France: Vicat’s sales rose by 4.6% year-on-year to Euro1.34bn in the first half of 2019 from Euro1.28bn in the same period in 2018. This was mainly due to its acquisition of Brazil’s Ciplan in late 2018. At constant scope and exchange rates its sales fell by 0.6% due to poor markets in Turkey, Switzerland, Indian and West Africa. Its earnings before interest and tax fell by 9.4% to Euro97m from Euro107m. Cement sales volumes dropped by 4.9% to 10.8Mt from 11.4Mt and concrete volumes decreased by 6.7% to 4.3Mm3 from 4.57Mm3.

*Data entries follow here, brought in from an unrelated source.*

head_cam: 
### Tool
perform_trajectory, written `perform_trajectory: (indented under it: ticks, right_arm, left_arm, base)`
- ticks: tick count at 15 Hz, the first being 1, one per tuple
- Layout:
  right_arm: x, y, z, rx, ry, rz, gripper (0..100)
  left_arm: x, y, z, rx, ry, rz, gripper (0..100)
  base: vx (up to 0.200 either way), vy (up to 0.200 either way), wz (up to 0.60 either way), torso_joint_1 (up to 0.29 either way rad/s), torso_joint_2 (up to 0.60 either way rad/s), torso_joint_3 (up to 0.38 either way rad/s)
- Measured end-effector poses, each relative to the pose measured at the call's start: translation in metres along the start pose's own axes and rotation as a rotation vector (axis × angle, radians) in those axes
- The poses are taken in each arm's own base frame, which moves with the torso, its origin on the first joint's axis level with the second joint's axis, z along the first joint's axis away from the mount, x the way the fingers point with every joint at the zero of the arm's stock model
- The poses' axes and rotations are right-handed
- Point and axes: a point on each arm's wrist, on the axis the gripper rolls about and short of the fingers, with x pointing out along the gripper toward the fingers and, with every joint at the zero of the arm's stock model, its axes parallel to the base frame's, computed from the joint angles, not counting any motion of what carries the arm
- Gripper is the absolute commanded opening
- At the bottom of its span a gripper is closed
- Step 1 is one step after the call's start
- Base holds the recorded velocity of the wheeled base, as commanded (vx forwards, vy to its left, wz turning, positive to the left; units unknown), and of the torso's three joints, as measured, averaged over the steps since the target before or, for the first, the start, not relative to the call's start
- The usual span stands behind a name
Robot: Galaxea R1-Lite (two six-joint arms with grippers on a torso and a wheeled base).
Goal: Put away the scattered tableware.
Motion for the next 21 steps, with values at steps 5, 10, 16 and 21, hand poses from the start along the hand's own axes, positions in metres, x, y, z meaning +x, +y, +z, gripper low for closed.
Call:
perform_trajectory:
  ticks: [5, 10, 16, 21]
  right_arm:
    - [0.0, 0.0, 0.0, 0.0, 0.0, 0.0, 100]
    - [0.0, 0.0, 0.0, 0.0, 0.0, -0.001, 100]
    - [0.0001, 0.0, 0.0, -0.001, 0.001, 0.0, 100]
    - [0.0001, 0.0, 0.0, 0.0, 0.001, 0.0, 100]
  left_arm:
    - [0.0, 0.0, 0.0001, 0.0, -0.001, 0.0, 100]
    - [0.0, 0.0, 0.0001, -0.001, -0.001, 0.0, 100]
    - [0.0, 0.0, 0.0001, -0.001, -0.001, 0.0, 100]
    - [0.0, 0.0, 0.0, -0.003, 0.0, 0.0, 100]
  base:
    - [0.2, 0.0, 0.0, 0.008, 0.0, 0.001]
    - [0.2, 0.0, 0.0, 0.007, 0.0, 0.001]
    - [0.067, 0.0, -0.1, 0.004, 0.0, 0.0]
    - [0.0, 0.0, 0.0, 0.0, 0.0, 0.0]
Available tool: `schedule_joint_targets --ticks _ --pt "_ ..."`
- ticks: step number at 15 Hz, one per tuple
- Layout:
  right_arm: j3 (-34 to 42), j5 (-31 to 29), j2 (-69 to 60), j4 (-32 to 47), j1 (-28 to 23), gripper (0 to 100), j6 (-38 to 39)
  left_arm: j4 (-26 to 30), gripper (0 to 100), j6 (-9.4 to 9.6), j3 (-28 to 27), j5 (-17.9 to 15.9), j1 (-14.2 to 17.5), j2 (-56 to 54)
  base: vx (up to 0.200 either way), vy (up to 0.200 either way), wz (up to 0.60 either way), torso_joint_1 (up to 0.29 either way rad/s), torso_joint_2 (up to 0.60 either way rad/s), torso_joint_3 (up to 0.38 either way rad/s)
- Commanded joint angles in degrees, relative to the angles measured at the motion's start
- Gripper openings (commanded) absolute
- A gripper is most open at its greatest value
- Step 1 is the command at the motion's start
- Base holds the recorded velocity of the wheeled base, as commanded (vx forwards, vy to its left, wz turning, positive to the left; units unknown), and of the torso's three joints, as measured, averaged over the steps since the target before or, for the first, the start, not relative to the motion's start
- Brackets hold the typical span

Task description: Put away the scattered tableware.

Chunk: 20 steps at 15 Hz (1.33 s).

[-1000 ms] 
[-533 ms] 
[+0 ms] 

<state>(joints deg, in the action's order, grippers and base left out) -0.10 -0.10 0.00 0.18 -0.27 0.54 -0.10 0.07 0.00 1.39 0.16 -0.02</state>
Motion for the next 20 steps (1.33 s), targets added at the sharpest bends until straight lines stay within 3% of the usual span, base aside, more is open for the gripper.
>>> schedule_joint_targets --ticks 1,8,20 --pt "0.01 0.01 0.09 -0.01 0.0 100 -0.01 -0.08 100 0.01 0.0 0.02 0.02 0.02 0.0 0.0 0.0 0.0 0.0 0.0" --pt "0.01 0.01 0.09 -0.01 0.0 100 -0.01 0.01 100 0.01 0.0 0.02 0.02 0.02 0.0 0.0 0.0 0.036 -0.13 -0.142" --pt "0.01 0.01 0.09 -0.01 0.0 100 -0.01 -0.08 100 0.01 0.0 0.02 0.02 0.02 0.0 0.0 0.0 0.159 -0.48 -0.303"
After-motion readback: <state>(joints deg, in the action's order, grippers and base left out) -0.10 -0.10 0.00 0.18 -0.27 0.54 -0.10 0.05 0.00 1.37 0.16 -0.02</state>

“In the first half of 2019, solid performances in France, Asia and the US drove an increase in our sales and earnings before interest, taxation, deprecation and amortisation (EBITDA). These results reflect a marked improvement in the operational profitability given the on-going increase in consumed energy costs, the deteriorating macroeconomic situation in Turkey and the exceptional rainfalls in California that we experienced in the first half,” said Guy Sidos, the group’s chief executive officer (CEO).

By region, the group’s sales and earnings rose in France but fell in the rest of Europe. Sales grew in the Americas region, even without the Ciplan acquisition, but earnings fell due to a Euro10.6mn settlement payment booked in the US in the first half of 2018. The group’s sales fell in India but earnings rose due to price increases. Poor markets in Turkey and Egypt hit sales and caused a loss.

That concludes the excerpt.